The word "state" occurs in some of the lines below; copy each of those lines.

*Supplied material*:

****************************************

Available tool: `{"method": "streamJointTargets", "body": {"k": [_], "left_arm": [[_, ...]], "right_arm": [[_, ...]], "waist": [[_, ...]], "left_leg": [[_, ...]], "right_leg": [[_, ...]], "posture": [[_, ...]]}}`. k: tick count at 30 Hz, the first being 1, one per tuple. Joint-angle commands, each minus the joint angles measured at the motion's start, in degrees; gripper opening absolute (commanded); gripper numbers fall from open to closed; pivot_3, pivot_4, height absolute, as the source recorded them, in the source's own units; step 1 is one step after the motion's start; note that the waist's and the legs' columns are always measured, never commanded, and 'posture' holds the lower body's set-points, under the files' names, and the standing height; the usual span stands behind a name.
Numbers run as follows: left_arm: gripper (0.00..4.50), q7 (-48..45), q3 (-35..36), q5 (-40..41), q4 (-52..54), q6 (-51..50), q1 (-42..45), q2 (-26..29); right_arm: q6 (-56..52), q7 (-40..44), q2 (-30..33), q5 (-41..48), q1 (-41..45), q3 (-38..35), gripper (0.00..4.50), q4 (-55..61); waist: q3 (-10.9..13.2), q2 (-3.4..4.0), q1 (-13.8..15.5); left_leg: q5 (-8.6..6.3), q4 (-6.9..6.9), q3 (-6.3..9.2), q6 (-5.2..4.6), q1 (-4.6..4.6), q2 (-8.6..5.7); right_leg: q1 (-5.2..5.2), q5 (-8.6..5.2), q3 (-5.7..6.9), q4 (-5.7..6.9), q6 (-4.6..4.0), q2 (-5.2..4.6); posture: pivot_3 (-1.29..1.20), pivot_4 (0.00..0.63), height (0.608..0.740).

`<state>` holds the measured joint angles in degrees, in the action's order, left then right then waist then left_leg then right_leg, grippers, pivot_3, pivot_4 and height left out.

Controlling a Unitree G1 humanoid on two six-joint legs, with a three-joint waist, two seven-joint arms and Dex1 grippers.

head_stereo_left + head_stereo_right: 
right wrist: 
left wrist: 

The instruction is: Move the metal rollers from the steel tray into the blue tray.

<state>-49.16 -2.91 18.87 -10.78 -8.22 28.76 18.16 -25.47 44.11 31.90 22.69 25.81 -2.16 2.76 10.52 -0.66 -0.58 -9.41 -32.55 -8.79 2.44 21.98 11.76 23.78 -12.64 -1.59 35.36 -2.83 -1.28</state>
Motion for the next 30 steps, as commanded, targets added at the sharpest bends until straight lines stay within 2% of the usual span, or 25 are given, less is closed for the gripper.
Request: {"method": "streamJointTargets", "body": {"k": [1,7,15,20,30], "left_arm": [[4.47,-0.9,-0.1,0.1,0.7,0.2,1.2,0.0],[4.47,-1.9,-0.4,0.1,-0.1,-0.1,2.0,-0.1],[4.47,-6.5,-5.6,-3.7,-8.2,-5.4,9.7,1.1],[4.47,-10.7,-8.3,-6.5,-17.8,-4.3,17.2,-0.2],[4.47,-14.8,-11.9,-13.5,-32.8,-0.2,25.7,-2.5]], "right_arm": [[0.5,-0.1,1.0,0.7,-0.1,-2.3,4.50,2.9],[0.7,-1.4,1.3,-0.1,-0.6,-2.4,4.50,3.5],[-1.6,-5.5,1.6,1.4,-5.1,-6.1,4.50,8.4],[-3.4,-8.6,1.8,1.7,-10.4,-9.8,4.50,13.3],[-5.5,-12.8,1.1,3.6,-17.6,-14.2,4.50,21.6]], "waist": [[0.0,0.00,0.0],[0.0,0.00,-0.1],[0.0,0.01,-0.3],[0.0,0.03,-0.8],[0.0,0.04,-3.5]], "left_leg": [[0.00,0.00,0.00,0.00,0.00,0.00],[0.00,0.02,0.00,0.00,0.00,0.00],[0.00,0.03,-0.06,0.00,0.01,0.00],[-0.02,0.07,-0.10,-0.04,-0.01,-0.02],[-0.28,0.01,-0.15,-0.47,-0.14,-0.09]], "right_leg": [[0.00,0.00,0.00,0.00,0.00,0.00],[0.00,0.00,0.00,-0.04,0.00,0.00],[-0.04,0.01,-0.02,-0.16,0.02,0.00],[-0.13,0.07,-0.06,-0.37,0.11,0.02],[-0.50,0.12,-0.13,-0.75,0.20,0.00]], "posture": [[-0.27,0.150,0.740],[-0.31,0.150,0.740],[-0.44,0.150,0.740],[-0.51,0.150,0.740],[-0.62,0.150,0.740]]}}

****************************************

*Solution to this task*:
`<state>` holds the measured joint angles in degrees, in the action's order, left then right then waist then left_leg then right_leg, grippers, pivot_3, pivot_4 and height left out.
<state>-49.16 -2.91 18.87 -10.78 -8.22 28.76 18.16 -25.47 44.11 31.90 22.69 25.81 -2.16 2.76 10.52 -0.66 -0.58 -9.41 -32.55 -8.79 2.44 21.98 11.76 23.78 -12.64 -1.59 35.36 -2.83 -1.28</state>

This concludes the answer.